Open-source stack pricing
If you deploy agents on open-weight models, cost = inference provider + orchestration layer.
Fireworks AI serverless
Model class | Price per 1M tokens combined |
---|---|
>16B params (Llama 70B) | $0.90 |
Meta Llama 3.1 405B | $3.00 |
Split pricing models (Llama 4) | $0.22 input / $0.88 output |
Groq
Model | Input per 1M | Output per 1M |
---|---|---|
Llama 3.1 8B Instant 128K | $0.05 | $0.08 |
AI agent platforms pricing comparison
Platform | Model example | Token rates | Extra fees |
---|---|---|---|
OpenAI | GPT-5 | $1.25 in / $10 out | Web Search, File Search, Code Interpreter |
Anthropic | Claude Sonnet 4 | $3 in / $15 out | No extra per-call fees |
Amazon Bedrock | AgentCore runtime | CPU $0.0895, RAM $0.00945 | Gateway, Memory, plus model cost |
Open-source (Fireworks) | Llama 70B | $0.90 combined | Optional caching |
Open-source (Groq) | Llama 3.1 8B | $0.05 in / $0.08 out | None |
TCO calculator example
Agent: 50,000 sessions/month, 3K input + 1K output tokens per session, 10% web search, 5% code interpreter use.
OpenAI GPT-5
- Tokens: $687.50
- Web search: $50.00
- Code interpreter: $75.00
- Total: $812.50
Anthropic Sonnet 4
- Tokens: $1,200.00
- Total: $1,200.00
Amazon Bedrock AgentCore overhead
- Runtime: $14.40
- Gateway: $1.15
- Memory: $21.25
- Overhead total: $36.80 (plus model cost)

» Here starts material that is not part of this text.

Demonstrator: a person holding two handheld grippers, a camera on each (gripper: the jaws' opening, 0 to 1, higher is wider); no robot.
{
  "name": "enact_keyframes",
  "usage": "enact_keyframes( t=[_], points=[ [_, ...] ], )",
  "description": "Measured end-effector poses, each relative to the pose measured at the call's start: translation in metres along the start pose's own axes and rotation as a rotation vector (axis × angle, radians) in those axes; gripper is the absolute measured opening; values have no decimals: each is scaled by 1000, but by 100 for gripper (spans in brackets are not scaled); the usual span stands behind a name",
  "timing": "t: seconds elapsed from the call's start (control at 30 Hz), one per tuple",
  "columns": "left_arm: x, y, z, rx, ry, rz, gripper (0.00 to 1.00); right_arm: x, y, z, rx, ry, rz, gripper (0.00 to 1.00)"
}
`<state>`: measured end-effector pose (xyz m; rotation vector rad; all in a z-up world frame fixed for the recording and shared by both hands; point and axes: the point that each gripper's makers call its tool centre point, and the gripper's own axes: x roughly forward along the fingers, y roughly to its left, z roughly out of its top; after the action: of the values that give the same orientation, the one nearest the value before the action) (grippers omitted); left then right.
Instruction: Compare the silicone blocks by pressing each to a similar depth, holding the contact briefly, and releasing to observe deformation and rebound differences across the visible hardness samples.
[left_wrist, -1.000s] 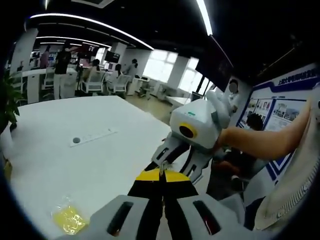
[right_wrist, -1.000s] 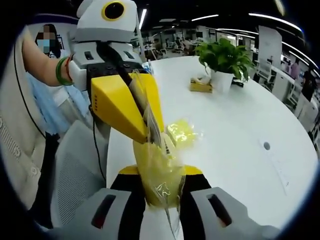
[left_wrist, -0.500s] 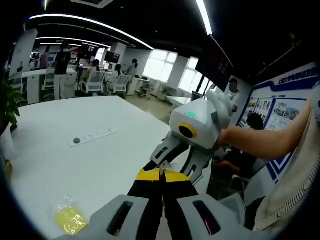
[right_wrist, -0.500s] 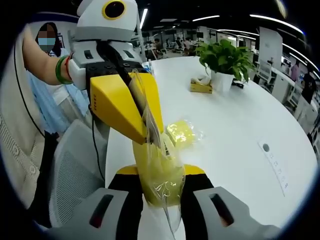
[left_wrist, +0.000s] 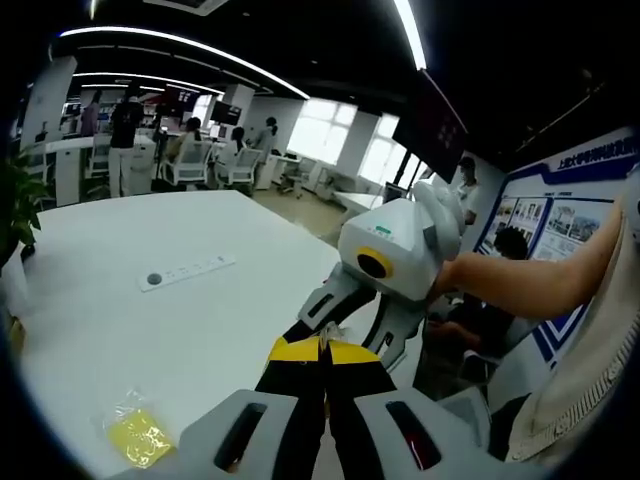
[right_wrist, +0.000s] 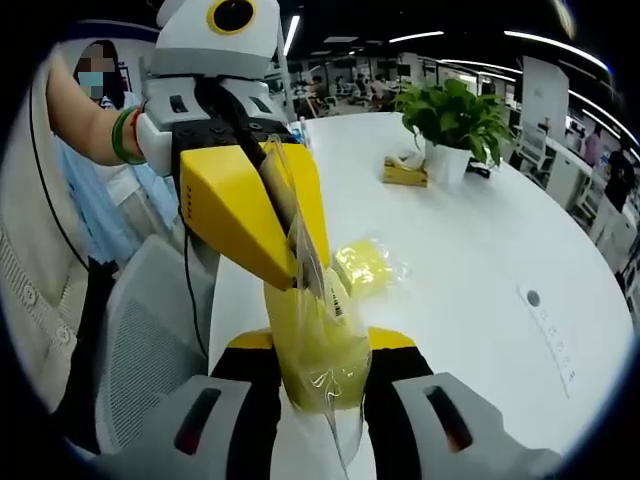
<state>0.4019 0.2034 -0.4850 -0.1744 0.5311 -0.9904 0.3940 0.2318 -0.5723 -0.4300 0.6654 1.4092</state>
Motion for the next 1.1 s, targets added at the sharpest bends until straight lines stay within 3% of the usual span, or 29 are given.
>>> enact_keyframes(
  t=[0.6,1.1],
  points=[
    [0,2,0,-9,-3,5,0,2,-1,1,-6,-5,-9,37],
    [-1,5,-2,-18,-7,21,0,-3,-4,2,2,-51,-46,52]
  ],
)
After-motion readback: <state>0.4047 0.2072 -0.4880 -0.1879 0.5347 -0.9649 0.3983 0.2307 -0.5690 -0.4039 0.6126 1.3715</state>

Open-source model + AgentCore
- Groq Llama 8B: Tokens $11.50 → ~$48.30 with overhead
- Fireworks Llama 70B: Tokens $180.00 → ~$216.80 with overhead
ROI case
Example: SaaS inbound support, 3,000 tickets/month, 7 min each, $25/hr loaded rate, target 60% deflection.

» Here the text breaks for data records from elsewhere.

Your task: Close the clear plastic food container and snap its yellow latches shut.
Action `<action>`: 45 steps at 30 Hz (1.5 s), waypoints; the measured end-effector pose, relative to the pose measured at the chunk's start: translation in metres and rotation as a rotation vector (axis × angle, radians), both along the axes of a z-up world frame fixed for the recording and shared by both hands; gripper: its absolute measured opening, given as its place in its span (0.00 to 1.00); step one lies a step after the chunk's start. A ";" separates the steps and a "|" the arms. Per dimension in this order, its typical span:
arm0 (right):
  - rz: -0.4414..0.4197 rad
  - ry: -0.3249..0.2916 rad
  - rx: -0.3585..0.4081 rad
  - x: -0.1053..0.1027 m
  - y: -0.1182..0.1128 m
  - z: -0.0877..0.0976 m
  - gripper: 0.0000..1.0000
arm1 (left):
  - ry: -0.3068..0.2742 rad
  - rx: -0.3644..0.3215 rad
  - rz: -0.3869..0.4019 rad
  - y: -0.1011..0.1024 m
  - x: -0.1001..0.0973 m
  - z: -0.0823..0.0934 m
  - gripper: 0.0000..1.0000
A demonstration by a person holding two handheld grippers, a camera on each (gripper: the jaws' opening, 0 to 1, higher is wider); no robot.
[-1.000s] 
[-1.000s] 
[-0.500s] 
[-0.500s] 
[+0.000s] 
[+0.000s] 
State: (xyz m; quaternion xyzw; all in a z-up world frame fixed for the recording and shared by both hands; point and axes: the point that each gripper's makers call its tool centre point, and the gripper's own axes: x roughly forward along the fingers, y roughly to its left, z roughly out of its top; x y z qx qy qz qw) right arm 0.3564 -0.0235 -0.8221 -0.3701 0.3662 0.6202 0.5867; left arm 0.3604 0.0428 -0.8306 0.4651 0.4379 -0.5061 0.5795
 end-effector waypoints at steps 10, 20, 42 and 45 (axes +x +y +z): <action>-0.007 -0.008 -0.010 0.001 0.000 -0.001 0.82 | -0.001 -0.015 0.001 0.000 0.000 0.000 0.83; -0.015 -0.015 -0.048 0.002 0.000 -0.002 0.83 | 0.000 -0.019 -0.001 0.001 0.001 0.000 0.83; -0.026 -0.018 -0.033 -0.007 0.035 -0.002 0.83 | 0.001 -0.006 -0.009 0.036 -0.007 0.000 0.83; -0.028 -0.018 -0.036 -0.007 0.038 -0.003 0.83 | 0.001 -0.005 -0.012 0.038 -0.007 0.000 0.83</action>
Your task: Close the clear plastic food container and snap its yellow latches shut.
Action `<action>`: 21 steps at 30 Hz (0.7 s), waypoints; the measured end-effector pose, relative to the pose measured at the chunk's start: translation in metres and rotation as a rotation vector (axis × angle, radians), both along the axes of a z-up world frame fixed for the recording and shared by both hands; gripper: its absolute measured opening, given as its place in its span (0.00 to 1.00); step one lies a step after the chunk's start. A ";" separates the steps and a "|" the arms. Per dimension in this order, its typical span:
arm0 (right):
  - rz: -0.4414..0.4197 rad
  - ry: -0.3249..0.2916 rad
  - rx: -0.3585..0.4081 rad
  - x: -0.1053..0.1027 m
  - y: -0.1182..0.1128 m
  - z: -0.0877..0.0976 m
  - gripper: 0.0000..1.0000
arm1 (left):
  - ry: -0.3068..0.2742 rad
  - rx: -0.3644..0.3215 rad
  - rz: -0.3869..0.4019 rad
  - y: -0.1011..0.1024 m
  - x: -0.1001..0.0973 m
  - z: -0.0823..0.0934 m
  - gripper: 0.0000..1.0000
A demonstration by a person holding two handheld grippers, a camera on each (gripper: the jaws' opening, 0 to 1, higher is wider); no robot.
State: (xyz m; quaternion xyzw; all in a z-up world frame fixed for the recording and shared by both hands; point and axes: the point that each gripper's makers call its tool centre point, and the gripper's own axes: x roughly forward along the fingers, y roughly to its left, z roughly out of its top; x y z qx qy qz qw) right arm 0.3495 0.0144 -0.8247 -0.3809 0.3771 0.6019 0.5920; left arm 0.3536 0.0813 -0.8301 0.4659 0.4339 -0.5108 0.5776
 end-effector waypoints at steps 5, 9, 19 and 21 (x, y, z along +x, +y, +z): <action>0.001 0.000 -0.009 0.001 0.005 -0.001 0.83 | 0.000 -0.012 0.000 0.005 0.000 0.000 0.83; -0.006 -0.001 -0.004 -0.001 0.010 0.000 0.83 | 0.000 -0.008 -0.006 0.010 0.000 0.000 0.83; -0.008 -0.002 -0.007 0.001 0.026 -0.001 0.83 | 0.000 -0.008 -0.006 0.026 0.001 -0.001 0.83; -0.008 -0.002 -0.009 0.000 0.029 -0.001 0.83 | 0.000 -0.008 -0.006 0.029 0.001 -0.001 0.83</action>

- Current human cost: $8,750/month
- AI agent cost: $50–$1,200/month depending on stack
- Breakeven deflection with GPT-5 cost: ~9.3%
Guidance by scenario
- Heavy tool use → Bedrock AgentCore often more predictable than per-call fees
- Long context → Sonnet 4 with 1M context reduces RAG calls
- Enterprise controls → AgentCore’s Identity, Memory, Gateway add policy & audit
- SaaS assistant vs bespoke → Compare Amazon Q licensing ($20/user/mo) vs custom
Internal links
Bottom line
If your goal is lowest TCO with acceptable quality, an open-source 8B–70B model with Bedrock AgentCore is extremely cost-efficient.
If you need frontier reasoning with convenience, GPT-5 offers great price-to-capability ratios.
Claude Sonnet 4 sits in the middle with premium long-context and no extra per-call fees, simplifying spend models.